6.災害時要援護者への対応(今年度検討中)
[1]堺市対策本部は、市で把握しているデータや、社会福祉協議会、民生委員児童委員、民間福祉事業者、障害者団体を通じて速やかに要援護者数、所在を把握する。
[2]避難誘導単位内で対応が出来ないと見込まれる要援護者数、必要な支援内容を聴取する。
[3]その上で、介助要員手配等の必要な対応策を立案し、ボランティア団体、消防・警察、自主防災組織等への必要な手配を実施する。
[4]在留外国人(観光客等の短期滞在者を含む)に対しては、メモを使用するなどして、避難誘導単位リーダーを通じて伝達する。
7.要避難地域における残留者への対応
[1]堺市対策本部は、避難所、一時集合場所、避難先地域(施設)において避難者から残留者情報の収集に努める。
[2]二次被害防止の防護措置を十分に講じた避難支援班(防護服・マスクの着用等)が要避難地域内の残留者の確認、救出に当たる。
8.避難の際の留意事項の徹底
[1]避難に当たっては、携行品は現金や通帳等の貴重品、最低必要物資を収納した非常持出品のみを原則とし、服装は(可能であれば)気候等の状況に応じるものの、身軽に動けるものとする。
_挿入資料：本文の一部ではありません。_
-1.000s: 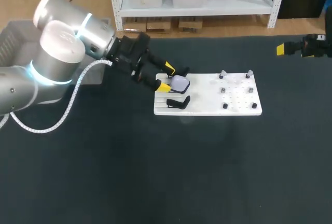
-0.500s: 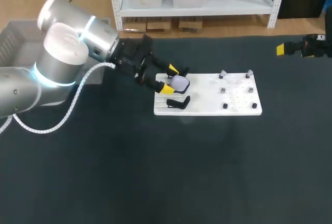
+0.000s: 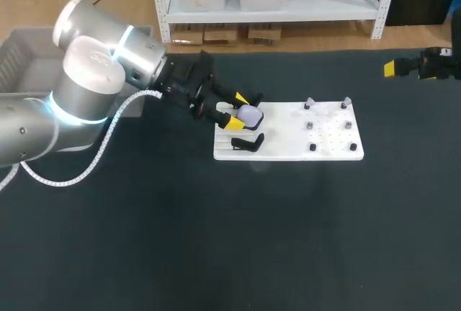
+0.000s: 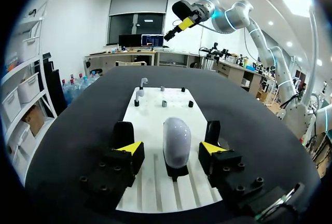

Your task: Pick up each earbud case from the left stands, insert the matching earbuds, close the lid, and place the case in the box.

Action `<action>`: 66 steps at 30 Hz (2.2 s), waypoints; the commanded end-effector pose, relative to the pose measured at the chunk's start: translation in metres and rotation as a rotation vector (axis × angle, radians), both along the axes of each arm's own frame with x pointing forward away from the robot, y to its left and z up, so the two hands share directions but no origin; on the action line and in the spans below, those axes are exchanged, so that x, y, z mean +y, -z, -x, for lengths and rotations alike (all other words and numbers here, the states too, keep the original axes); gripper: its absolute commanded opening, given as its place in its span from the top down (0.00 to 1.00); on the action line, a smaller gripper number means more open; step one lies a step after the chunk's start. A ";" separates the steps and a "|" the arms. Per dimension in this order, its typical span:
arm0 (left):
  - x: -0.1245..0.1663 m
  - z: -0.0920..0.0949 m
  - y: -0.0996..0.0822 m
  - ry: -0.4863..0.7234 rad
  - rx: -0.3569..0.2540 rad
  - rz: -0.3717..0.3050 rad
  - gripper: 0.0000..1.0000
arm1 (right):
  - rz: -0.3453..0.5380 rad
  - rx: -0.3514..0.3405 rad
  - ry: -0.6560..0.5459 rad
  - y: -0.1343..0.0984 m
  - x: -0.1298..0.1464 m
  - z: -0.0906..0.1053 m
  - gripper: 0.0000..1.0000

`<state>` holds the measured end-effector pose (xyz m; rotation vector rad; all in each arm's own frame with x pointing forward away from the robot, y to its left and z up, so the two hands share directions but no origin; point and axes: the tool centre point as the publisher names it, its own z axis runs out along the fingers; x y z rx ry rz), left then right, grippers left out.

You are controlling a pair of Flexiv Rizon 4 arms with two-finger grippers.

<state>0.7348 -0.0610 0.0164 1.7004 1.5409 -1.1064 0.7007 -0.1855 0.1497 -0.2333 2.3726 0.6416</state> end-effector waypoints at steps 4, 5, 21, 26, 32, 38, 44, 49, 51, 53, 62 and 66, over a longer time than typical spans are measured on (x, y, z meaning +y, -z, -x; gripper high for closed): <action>0.002 0.010 -0.004 -0.011 -0.025 0.006 0.29 | 0.000 0.000 0.000 0.000 0.000 0.000 0.00; 0.002 0.010 -0.004 -0.012 -0.029 0.006 0.27 | 0.000 0.000 0.000 0.000 0.000 0.000 0.00; 0.004 0.020 -0.002 -0.048 -0.057 0.006 0.23 | 0.000 0.000 0.000 0.000 0.000 0.000 0.00; 0.005 0.017 0.004 -0.071 -0.045 0.008 0.26 | 0.000 0.000 0.000 0.000 0.000 0.000 0.00; 0.004 0.016 0.002 -0.079 -0.046 0.018 0.27 | 0.000 0.000 0.000 0.000 0.000 0.000 0.00; 0.004 0.015 0.001 -0.083 -0.045 0.024 0.29 | 0.000 0.000 0.000 0.000 0.000 0.000 0.00; 0.003 0.014 0.001 -0.083 -0.047 0.022 0.41 | 0.000 0.000 0.000 0.000 0.000 0.000 0.00; 0.002 0.013 0.002 -0.083 -0.045 0.022 0.50 | 0.000 0.000 0.000 0.000 0.000 0.000 0.00; 0.002 0.013 0.002 -0.082 -0.044 0.023 0.51 | 0.000 0.000 0.000 0.000 0.000 0.000 0.00; 0.001 0.013 0.002 -0.080 -0.042 0.023 0.51 | 0.000 0.000 0.000 0.000 0.000 0.000 0.00; 0.000 0.013 0.002 -0.082 -0.039 0.024 0.50 | 0.000 0.000 0.000 0.000 0.000 0.000 0.00; 0.000 0.013 0.002 -0.081 -0.038 0.025 0.51 | 0.000 0.000 0.000 0.000 0.000 0.000 0.00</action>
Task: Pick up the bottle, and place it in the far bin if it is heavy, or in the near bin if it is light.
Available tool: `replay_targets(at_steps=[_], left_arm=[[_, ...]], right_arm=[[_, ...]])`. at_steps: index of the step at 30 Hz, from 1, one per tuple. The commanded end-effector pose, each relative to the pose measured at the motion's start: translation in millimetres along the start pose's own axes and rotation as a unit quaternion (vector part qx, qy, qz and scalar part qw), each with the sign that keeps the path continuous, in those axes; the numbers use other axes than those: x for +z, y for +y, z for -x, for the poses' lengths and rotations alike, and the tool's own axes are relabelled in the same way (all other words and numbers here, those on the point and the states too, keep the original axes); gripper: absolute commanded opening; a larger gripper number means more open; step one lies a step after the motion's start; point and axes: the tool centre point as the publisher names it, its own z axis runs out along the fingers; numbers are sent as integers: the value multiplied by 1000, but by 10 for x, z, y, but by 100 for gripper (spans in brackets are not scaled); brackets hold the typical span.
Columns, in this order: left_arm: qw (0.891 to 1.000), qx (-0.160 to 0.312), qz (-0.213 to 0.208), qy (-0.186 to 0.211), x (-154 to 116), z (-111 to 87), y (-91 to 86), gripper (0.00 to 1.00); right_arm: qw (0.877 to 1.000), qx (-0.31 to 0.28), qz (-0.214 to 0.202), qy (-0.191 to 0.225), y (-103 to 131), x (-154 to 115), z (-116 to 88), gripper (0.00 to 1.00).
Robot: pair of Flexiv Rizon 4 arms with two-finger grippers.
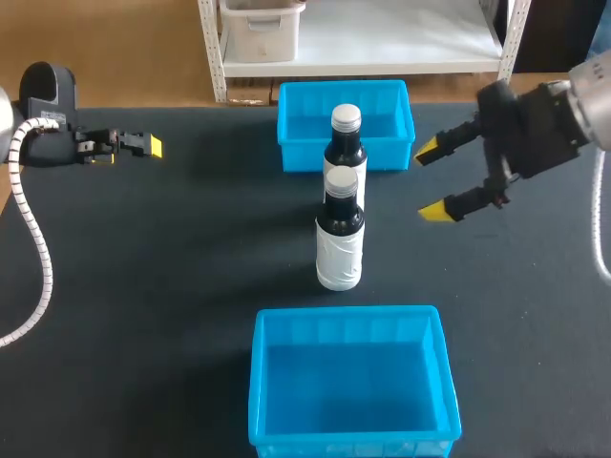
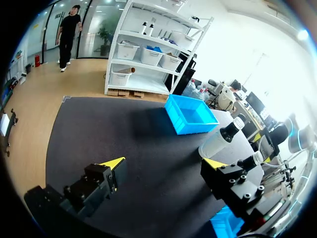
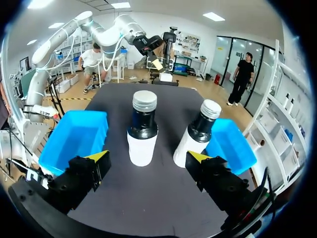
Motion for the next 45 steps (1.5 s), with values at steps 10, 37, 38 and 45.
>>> replay_targets(at_steps=[10,37,38,45], left_arm=[[1000,0,0,0,0,0,0,100],[1000,0,0,0,0,0,0,100],[1000,0,0,0,0,0,0,100],[1000,0,0,0,0,0,0,100]], right_arm=[[999,-5,29,-29,-95,465,190,100],[997,-4,51,-61,103,890,455,100],[997,-3,52,-61,100,911,461,100],[996,6,55,-64,83,1006,500,100]])
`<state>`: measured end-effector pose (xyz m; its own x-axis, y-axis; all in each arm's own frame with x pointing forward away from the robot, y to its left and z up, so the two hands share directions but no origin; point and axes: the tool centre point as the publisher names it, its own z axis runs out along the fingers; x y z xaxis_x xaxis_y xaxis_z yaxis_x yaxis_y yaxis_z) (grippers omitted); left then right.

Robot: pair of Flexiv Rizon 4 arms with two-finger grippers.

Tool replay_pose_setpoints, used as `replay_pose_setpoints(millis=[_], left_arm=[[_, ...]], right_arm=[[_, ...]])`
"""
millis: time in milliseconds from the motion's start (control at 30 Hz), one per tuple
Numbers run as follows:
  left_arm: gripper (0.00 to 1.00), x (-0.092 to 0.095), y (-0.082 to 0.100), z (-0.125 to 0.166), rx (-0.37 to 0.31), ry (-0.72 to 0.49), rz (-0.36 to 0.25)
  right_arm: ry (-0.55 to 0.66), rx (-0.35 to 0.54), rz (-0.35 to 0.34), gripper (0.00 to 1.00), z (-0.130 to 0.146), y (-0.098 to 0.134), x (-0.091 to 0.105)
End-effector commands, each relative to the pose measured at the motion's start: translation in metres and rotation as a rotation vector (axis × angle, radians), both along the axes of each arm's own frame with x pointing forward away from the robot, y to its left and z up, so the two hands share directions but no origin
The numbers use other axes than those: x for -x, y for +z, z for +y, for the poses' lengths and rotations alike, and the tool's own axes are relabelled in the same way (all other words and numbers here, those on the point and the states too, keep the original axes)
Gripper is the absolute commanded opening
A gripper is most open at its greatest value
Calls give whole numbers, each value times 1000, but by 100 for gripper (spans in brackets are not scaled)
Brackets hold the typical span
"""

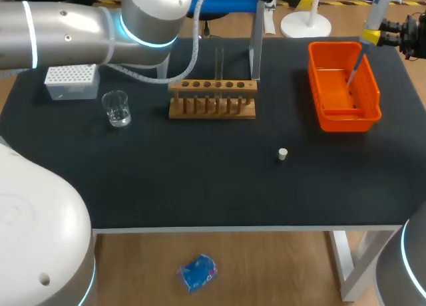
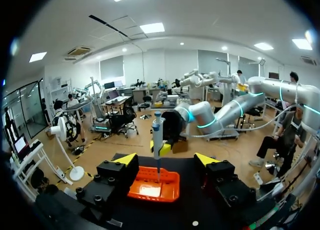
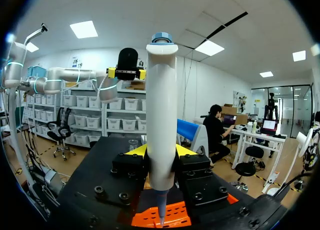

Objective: Invert the test tube, pick up the pipette, mount the tip to pipette, aspirate from beaker and dispense into the tube, eject the tip, return the pipette, and cap with the stopper.

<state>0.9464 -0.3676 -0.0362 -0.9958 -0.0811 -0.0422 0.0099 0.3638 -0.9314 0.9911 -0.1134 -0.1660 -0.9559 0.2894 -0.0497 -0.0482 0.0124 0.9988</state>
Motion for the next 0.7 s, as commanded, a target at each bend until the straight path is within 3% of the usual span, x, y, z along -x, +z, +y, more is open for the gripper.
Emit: replay_pose_setpoints(millis=[33,500,700], left_arm=[[0,-14,6,-28,-71,-11,17],[0,-32,13,-84,-49,-50,23],[0,-36,13,-110,29,-62,3]], right_arm=[[3,1,0,0,-1,0,0],[3,1,0,0,-1,0,0],[3,1,0,0,-1,0,0]])
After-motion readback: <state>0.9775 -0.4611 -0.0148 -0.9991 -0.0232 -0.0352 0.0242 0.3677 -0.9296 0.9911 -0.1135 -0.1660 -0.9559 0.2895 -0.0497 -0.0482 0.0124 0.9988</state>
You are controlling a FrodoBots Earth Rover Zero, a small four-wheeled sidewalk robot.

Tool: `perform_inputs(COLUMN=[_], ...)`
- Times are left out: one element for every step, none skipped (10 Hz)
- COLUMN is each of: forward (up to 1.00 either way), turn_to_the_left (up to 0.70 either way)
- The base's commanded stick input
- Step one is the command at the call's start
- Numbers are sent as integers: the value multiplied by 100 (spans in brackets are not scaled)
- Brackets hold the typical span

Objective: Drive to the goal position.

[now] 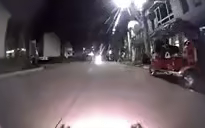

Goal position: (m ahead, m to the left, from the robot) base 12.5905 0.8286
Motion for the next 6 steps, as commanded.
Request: perform_inputs(forward=[70,70,70,70,70,70], turn_to_the_left=[-35,-29,-13,0,-3,-29])
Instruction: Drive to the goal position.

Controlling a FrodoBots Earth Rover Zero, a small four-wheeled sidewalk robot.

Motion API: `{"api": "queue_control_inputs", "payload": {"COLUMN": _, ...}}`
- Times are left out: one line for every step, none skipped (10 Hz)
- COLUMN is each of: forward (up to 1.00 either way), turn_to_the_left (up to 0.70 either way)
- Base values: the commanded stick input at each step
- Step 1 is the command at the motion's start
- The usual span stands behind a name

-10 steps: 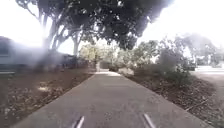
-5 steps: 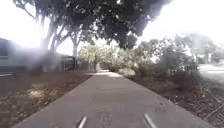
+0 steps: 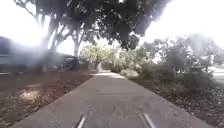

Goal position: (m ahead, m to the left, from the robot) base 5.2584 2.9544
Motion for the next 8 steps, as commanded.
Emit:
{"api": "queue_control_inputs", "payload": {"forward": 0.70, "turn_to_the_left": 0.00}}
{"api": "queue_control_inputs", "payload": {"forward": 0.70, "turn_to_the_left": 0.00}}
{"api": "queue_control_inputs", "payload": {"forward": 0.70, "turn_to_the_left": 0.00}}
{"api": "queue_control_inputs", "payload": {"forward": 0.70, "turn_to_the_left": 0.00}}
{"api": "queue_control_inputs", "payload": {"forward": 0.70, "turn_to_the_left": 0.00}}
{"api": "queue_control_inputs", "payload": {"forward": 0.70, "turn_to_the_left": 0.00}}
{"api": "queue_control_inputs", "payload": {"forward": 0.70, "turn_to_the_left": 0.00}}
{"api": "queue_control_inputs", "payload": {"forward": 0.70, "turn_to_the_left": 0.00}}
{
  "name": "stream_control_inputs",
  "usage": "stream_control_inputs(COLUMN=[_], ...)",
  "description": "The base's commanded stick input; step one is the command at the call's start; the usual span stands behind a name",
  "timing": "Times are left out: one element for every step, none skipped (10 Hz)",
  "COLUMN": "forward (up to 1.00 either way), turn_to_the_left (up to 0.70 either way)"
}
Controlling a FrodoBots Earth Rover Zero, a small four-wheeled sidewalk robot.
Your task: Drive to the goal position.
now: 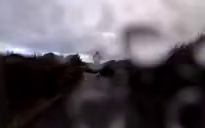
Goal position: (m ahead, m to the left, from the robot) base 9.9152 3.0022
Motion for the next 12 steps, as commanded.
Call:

[2]流言飛語に惑うことなく、堺市対策本部の指示に基づくリーダーの指示に従い、冷静に行動する。
予想外の事態に遭遇した場合には、市内に配置された市職員、警察・消防等に報告し、支援・指示を要請する。
夜間避難の留意事項
市民等
- 市民等には、防寒着の着用・持参、懐中電灯の持参を促すと共に、集団での避難を徹底する。
- 服装については、なるべく明るい色のものを着用するようにする。
避難支援班
- 徒歩による避難誘導の際、避難支援班は歩行速度を配慮し、暗闇でも目印となるものを活用する。
- 市職員の参集に要する時間を十分に考慮して、可能な限り早期に参集を指示する。
- 一時集合場所では、施設管理者や近隣事業者等に協力を依頼し、十分な照明を確保するよう努める。
- 市職員の配備に不足が生じることが予想されるため、自主防災組織等に協力を仰ぐ。